5) The work and sacrifice of marriage is (a large part) of what makes it meaningful. Your life isn’t yours anymore the day you say “I do”. Well, if you want a good, lasting, successful marriage that is. The ones that work usually involve two things: you looking out for their best interest, and your spouse looking out for yours. That pattern of somewhat self denial for the prospect of helping another is not always easy. But it’s so worth it. To use an analogy that puts it into running terms: what if your lifetime PR for a 5k came from the very first one you ever did off just a few weeks of running? Do you think that would mean as much as a PR that was 5, 6, 10 years in the making? The work, the sacrifice, and the pain experienced therein along the way is what makes the good such a thing to savor.
i don’t say any of this to “preach” to you. Just trying to offer some perspective and opinions informed by my life and experiences since you are asking for some feedback.

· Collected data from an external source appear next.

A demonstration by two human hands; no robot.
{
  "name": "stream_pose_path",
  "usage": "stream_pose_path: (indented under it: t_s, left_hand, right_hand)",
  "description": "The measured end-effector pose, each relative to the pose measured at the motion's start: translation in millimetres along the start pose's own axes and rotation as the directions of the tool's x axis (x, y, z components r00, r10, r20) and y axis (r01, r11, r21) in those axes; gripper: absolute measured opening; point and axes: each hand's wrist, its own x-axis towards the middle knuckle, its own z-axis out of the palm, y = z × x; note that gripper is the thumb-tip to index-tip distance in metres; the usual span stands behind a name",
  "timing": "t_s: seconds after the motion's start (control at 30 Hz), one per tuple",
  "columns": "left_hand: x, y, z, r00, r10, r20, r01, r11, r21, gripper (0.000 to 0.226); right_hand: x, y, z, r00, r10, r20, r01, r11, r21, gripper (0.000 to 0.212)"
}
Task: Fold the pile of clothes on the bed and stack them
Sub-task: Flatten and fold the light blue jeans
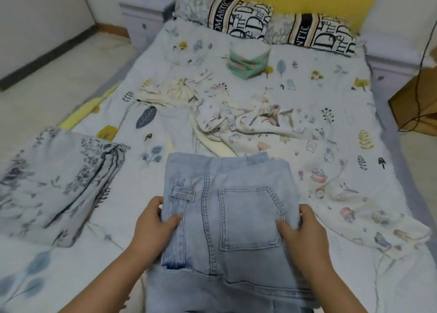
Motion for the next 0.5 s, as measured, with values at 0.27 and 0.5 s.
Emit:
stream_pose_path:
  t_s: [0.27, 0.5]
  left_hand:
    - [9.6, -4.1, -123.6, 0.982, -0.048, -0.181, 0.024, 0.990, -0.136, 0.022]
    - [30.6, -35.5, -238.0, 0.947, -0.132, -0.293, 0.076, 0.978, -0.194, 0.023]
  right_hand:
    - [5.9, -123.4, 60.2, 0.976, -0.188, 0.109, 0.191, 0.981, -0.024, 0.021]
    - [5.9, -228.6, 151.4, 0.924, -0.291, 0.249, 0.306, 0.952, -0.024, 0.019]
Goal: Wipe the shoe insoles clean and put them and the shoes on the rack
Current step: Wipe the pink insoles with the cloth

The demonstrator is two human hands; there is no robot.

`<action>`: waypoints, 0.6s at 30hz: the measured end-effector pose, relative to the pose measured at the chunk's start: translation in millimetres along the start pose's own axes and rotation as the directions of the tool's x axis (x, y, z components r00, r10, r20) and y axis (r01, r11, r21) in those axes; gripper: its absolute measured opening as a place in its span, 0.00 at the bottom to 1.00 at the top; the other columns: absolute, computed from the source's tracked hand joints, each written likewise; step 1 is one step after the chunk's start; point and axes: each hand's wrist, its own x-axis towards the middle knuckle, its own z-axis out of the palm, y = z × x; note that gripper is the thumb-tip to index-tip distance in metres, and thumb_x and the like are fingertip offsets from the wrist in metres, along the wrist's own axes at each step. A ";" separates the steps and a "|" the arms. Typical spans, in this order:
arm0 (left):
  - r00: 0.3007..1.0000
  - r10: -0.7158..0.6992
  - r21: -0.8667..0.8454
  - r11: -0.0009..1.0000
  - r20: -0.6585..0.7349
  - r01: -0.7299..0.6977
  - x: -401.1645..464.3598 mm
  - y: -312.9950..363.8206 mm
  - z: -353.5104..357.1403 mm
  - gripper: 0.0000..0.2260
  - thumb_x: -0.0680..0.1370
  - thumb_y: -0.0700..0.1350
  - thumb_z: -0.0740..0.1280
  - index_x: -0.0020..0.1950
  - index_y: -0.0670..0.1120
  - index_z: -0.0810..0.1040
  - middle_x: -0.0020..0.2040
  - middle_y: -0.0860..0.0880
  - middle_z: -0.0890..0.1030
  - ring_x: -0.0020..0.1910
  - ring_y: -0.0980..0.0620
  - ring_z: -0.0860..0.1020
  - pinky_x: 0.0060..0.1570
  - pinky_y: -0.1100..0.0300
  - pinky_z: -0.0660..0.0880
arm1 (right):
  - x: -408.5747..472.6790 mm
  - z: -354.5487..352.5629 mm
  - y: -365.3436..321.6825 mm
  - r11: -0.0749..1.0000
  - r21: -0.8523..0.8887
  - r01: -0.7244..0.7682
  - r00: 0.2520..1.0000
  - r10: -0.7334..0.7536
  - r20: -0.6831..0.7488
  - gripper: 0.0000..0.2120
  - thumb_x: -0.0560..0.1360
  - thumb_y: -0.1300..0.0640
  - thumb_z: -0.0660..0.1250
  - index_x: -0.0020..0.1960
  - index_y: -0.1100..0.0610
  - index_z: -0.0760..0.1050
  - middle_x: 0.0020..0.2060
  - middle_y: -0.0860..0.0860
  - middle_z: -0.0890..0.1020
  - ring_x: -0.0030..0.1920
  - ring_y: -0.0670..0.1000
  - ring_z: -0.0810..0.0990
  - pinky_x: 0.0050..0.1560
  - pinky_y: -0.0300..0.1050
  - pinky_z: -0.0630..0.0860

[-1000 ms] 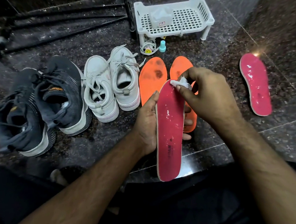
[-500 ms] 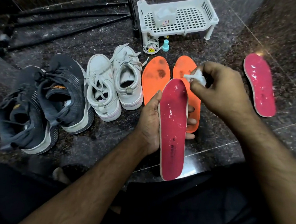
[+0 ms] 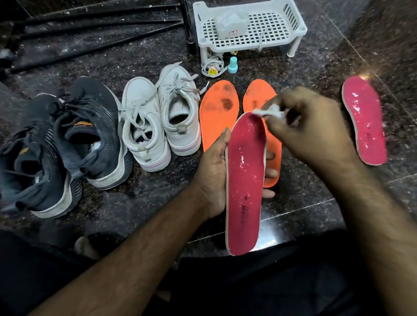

Ultimately, my thought is this: do you want to be married? That will involve sacrifice, but we have a few millennia of human experience to back up that the meaning for your life such a relationship provides is surpassed by few others.
Or do you want to always have an “out” in relationships by dating whoever comes along that’s new and exciting? That, too, involves sacrifice. You will sacrifice your ability to have the same kind of meaningful relationship otherwise afforded by marriage. We have a few decades of proponents that this is bearable and in some cases desirable, yet society somehow seems to have only gotten less satisfied with the gift of living the more devoid of meaning we have arbitrarily made our relationships, let alone our most relationships.
If you need an experiment to test that statement in its extremes: talk to a 90 year old couple who have been married for 60+ years and ask them how fulfilling their life has been, how much a part of it their spouse has contributed to etc… then go talk to a 30 year old who had 2 different Tinder dates this past weekend. Compare their answers and you will likely find it informative. One of these situations will involve someone effectively saying, “I chose to stay and so did they and that made all the difference.” The other will involve someone saying, “I left every time I got a better offer.”
Finally, if you can, I would encourage you to watch the above, linked YouTube video. It’s less than 6 minutes long but offers a pretty concise message as it relates to some of the factors that make marriage so darn meaningful (for the better or worse). Regardless, all the best to you as you look to sort this out.